Photos: Vitor P Teixeira
Last Thursday, “Art Vivant” hosted its second “speakeasy” occasion with an evening of performances at a secret location in the East Village. Guests arriving at the tenement building were instructed to show their paper tickets, printed with an image of a key, to the font camera after buzzing. The doors opened, and a small group of us walked up to the 5th floor. Menacingly, a coiled taxidermied rattlesnake greeted guests from a shelf at the entrance. In the hallway, a white rat was framed in a black shadowbox.
In the main space, the apartment was more welcoming. Overstuffed couches filled the space, and cream colored curtains covered a wall of windows. Aside from the various taxidermied animals scattered about, (a wild boar graced the living room), the apartment was sleekly modern, with polished dark wood floors and recessed lighting.
The invite suggested 1920’s attire, and the women wore long dresses, strands of costume pearls, and headbands adorned with feathers. In the kitchen, a bar was set up selling Absinthe and bourbon cocktails, and bottles of beer. In the corner, a young woman in pearls reclined across a chaise, bewigged with a silver bob. Across from her, artist Minji Reem, sat painting her in oils.
At about 9:00PM hosts Isaac Gut and Alan Joseph introduced the first act, an impossibly adorable duo of women that go by the name Elle G. After explaining that they were visiting from Lithuania (they’d been playing at various venues in Brooklyn for the past month), they launched into a series of charming songs that had more in common with the Andrew Sisters or Edith Piaf than any popular music from this century. One song was about a man who shared both of their affections; another about a cuckoo bird. They both sang, while one strummed away at a dainty ukulele.
Next, Lindsey Hope Pearlman coming out in a jean miniskirt and cowboy hat, quizzed the audience on the 2008 financial crash before launching into a country and western song about Hank Paulson while holding a large sign of his face on a stick.
Afterwards, Rob Paravonian played an amazing series of songs on his guitar, including “Tech Support for Mom and Dad” and a song about the oft-cursed “G” train, that were as hilarious and musically catchy as anything “Flight of the Concords” ever came up with.
Tiger Darrow, possessing a charming, awkward gangliness, attempted to make small talk with the audience at the beginning of her set with Andrew Orkin on acoustic guitar. But awkwardness was nowhere to be found when she began to sing her brand of pixie folk, producing angelic, high pitched notes that showed tremendous control of her voice.
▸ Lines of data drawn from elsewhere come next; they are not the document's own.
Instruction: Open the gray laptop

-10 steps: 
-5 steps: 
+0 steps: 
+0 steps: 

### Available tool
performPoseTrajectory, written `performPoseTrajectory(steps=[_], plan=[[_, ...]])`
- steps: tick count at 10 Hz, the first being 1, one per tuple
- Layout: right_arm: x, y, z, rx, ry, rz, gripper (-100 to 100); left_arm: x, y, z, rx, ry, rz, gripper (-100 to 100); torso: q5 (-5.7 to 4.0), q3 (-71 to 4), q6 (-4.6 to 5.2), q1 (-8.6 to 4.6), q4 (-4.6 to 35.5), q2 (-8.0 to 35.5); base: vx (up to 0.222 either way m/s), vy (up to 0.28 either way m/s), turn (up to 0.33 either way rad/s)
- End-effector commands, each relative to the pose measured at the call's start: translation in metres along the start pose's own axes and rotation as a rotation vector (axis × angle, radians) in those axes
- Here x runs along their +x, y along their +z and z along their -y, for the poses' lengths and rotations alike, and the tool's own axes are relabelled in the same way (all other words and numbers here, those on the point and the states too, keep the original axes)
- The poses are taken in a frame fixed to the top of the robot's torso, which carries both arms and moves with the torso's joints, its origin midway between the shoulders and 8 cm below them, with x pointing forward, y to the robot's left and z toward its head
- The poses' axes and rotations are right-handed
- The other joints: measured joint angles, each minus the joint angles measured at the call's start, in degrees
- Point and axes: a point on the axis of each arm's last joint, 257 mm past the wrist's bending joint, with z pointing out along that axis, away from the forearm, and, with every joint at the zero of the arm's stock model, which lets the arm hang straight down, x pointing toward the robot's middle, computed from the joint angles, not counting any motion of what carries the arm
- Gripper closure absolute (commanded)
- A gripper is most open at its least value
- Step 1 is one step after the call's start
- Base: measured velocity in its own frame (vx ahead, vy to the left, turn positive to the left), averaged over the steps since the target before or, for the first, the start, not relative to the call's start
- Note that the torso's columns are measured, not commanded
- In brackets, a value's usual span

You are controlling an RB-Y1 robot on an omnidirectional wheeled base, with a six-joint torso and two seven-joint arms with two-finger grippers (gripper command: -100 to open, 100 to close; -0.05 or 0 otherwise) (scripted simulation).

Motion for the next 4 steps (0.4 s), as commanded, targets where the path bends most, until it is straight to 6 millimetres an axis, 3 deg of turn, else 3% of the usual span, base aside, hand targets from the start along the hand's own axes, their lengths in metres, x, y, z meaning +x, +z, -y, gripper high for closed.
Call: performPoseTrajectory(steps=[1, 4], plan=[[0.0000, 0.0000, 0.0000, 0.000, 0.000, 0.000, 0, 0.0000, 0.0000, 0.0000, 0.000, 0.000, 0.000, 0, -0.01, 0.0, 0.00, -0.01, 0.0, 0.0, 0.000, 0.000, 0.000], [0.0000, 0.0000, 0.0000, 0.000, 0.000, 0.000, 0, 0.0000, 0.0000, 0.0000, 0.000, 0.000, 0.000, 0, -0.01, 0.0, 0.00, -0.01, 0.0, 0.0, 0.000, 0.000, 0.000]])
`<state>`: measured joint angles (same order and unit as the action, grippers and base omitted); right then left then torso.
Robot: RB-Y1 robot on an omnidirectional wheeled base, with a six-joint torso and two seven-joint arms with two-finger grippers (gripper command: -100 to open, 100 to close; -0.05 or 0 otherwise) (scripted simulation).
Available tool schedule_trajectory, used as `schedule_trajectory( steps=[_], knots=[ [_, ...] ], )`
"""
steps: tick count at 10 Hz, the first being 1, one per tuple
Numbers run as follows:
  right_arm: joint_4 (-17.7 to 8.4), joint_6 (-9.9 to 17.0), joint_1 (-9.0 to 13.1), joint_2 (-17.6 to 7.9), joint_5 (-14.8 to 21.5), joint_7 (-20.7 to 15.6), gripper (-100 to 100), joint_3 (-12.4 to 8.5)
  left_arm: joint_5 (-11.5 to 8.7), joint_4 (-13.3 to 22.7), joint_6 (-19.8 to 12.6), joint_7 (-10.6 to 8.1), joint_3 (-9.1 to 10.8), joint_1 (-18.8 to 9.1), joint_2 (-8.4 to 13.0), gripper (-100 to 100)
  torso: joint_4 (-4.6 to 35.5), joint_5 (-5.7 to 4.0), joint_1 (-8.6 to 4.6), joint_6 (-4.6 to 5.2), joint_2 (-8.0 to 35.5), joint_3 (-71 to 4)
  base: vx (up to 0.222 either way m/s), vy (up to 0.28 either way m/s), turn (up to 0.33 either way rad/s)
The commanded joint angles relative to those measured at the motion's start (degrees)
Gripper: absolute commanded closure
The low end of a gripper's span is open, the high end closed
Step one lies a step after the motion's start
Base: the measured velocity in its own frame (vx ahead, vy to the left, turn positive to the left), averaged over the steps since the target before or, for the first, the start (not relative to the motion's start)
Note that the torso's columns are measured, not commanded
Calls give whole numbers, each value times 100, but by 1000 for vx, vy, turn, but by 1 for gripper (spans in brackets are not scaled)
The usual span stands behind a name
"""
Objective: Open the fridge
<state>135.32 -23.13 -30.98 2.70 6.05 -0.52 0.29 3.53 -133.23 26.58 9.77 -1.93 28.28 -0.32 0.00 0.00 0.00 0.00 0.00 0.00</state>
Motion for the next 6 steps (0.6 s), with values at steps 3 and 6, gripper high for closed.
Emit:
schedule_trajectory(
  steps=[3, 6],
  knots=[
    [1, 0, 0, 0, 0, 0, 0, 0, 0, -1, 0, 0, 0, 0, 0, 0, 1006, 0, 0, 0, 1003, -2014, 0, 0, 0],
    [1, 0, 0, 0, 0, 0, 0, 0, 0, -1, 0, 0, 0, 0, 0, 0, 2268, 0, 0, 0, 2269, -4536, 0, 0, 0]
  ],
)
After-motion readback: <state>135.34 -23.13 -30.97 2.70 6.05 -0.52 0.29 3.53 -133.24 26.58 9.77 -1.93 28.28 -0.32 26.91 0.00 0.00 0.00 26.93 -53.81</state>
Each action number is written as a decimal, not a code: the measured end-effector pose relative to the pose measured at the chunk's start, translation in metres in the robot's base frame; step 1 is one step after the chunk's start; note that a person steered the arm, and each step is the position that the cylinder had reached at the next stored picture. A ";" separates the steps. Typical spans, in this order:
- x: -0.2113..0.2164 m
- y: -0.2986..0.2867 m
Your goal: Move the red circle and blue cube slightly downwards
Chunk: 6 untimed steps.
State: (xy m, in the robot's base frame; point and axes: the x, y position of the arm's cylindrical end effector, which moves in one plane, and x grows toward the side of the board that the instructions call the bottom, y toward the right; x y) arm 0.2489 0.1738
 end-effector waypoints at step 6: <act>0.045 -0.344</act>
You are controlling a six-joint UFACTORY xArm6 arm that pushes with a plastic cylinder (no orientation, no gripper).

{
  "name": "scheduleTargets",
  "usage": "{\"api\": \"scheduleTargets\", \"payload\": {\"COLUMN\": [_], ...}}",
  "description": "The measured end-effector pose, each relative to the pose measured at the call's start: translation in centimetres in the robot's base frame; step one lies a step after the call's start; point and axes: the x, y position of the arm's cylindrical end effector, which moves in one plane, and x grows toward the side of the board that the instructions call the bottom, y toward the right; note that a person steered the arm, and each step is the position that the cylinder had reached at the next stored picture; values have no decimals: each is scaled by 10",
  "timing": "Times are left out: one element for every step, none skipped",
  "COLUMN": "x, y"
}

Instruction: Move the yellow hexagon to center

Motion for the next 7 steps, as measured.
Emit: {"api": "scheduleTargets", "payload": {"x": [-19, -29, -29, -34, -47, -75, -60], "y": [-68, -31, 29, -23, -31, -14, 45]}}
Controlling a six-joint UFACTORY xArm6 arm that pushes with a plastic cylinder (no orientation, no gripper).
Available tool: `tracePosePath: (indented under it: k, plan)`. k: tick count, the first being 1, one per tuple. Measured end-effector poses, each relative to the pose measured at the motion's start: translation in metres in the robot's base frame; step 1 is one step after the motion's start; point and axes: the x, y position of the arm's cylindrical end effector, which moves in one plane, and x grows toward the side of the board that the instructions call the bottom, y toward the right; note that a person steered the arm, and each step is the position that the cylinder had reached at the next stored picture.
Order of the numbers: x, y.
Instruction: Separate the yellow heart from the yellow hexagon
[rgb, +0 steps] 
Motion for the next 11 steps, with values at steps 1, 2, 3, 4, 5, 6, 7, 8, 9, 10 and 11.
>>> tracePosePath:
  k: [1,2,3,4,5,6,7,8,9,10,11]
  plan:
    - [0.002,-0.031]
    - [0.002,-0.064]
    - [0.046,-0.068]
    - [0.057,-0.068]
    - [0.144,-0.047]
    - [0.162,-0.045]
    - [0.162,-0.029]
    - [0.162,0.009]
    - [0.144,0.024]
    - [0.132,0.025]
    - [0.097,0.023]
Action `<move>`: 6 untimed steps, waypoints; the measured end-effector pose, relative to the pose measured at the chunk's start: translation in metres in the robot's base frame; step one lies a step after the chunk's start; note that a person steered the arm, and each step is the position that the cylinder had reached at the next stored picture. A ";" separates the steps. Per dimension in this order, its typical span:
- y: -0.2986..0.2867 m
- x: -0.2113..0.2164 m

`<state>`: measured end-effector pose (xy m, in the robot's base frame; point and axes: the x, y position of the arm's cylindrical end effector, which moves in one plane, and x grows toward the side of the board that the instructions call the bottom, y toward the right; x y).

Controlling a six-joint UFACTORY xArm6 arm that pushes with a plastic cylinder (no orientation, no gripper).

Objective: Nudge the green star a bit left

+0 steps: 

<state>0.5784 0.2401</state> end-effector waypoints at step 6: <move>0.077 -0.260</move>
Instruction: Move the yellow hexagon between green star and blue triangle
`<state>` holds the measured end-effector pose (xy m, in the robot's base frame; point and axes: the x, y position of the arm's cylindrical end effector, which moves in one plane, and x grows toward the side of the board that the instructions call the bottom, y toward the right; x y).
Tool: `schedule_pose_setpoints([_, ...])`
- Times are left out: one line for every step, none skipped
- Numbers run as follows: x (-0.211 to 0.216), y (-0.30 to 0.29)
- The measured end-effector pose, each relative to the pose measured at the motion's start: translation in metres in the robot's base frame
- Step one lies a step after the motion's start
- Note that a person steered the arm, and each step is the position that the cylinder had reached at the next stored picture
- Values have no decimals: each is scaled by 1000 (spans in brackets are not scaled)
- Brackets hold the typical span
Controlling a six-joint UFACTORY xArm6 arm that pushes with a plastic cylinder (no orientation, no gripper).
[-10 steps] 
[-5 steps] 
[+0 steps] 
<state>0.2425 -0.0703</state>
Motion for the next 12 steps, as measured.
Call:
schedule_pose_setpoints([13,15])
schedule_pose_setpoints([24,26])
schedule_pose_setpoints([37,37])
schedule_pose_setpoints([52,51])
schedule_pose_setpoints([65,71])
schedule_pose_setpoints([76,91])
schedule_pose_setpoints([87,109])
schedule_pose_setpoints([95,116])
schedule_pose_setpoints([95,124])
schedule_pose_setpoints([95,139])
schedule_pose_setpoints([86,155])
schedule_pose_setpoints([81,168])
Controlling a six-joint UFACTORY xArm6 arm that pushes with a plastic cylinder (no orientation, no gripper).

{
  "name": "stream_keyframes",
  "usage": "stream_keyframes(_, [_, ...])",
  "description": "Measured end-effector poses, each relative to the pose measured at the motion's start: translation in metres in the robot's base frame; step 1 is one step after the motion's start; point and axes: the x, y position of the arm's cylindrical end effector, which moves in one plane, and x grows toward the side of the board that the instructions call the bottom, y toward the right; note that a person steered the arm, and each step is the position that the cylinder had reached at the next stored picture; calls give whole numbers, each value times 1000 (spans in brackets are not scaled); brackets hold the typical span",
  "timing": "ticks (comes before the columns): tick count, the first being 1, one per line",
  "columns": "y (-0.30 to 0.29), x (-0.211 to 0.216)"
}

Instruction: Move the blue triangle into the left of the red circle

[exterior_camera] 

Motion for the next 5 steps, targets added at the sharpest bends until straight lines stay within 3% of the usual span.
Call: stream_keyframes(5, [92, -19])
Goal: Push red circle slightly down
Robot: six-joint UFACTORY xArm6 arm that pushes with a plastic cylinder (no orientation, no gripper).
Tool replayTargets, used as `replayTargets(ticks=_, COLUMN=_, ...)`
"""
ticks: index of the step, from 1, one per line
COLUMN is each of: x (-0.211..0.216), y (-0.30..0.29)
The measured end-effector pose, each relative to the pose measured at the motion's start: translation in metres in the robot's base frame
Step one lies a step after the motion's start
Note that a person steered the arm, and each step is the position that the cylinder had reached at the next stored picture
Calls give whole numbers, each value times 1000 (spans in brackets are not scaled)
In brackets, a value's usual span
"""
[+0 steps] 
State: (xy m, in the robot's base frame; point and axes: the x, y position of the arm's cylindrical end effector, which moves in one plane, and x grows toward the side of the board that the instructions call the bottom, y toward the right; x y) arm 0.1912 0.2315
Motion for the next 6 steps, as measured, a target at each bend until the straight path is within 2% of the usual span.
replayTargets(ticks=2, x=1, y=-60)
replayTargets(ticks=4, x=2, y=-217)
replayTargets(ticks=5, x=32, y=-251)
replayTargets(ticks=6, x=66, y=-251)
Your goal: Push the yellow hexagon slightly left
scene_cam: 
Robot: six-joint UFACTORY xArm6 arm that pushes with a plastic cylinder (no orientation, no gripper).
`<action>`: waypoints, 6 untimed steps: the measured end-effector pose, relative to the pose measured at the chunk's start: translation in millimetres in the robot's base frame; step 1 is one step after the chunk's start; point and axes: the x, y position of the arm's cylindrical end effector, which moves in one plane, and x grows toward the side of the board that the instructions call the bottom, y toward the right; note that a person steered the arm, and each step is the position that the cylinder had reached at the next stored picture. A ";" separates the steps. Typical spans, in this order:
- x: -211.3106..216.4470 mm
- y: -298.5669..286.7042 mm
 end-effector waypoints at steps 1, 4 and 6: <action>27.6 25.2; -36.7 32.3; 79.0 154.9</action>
The hosts reappeared to, intriguingly, lay down a large tarp across the floor, before introducing Reggie Bügmüncher. Emerging to strains of “We’ve Only Just Begun,” Ms. Bügmüncher wore a thin black robe and gold high heels. Smoking a cigarette, she cried over a framed picture of Edward Snowdon that she held tightly in one arm. Smashing the picture to the floor and shattering its glass, she proceeded to push the pieces against her bare arms. She then dumped a suitcase full of shards on the ground. The audience audibly gasped as she rubbed the pieces across her face, producing not a drop of blood.
After a bit of cleanup, closing the evening, Isaac Gut lulled the crowd with bittersweet serenades. After his set had ended, people began pulling out their phones to check for text messages and emails, and suddenly, reluctantly, we all found ourselves back in the frenzy of the twenty-first century.